ASSIGNMENT: Write out nothing but the lines from the one containing "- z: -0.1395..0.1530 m" through the last line below, both included, and without the pictures.

* * * * * * *

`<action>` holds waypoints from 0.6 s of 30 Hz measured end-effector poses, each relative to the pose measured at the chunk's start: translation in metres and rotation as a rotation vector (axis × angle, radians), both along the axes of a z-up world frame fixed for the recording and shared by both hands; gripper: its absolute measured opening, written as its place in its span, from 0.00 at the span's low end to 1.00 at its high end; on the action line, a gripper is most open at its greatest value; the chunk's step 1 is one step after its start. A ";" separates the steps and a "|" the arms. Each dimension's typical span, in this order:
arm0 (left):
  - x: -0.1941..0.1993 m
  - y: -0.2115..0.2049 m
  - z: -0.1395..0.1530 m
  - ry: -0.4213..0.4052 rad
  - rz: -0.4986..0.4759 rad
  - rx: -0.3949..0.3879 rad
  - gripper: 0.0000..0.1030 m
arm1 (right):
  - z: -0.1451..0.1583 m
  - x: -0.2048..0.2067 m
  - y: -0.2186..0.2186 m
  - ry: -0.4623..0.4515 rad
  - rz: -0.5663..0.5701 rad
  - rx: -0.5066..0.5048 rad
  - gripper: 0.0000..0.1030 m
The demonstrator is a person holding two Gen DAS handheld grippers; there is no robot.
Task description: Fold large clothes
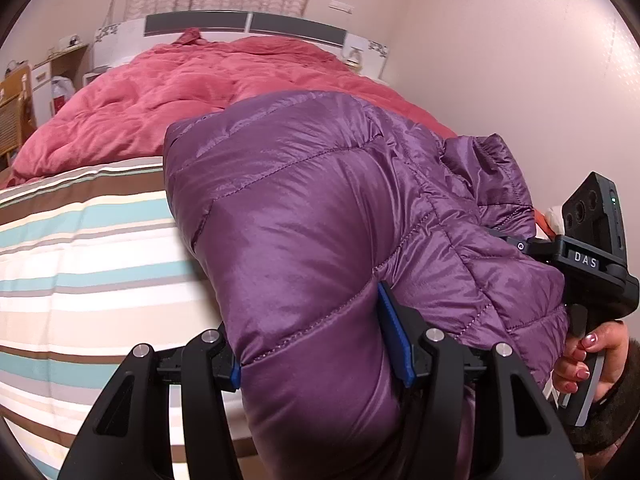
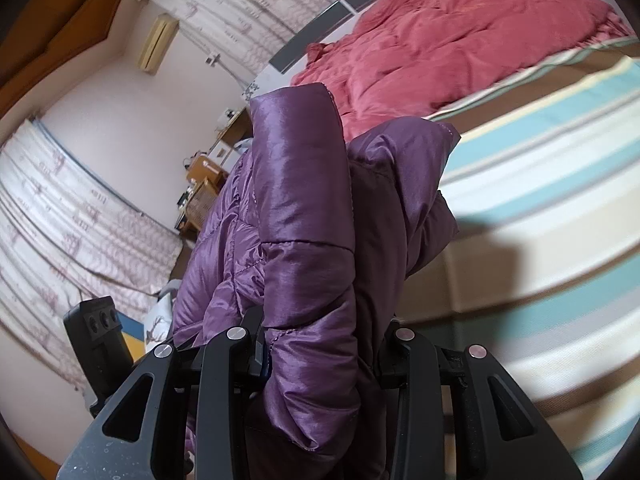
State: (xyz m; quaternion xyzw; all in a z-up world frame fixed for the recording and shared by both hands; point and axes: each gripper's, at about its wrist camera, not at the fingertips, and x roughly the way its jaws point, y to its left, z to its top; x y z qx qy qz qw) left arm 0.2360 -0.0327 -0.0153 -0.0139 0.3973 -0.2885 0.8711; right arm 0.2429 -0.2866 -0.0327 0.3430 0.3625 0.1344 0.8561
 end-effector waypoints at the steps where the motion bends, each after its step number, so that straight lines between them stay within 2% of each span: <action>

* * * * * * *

TASK RESULT:
  - z: -0.1395..0.1530 m
  - ry: -0.4213..0.4052 rad
  - rz: -0.4986..0.4759 rad
  - rx: -0.3949..0.3879 rad
  - gripper: 0.0000..0.1030 m
arm1 (right):
  - z: -0.1451..0.1583 m
  - x: -0.2048..0.2067 m
  - y: -0.2186..0.2186 m
  - ry: -0.4623..0.4515 rad
  - rz: -0.5663..0.5701 rad
  - rx: -0.5066..0.5048 rad
  - gripper: 0.0000..0.1030 m
The demonstrator is a person holding two Gen DAS handheld grippers; there is no robot.
Task description: Fold large clothes
State: (xyz m; quaternion xyzw; all in a z-up world frame fixed for the recording and shared by both hands; point and axes: each gripper's, at about its wrist camera, not at the fingertips, and x roughly the way its jaws point, y to its left, z to its top; x y z qx qy qz qw) left arm 0.2360 -0.0327 -0.0153 -0.0139 0.3973 -0.2885 0.8711; right arm 0.2429 -0.2866 -0.0327 0.3430 0.3625 0.1344 0.8561
 end-effector waypoints at the steps where the motion bends, each after its step number, so that straight lines between them stay within 2% of each span: <action>

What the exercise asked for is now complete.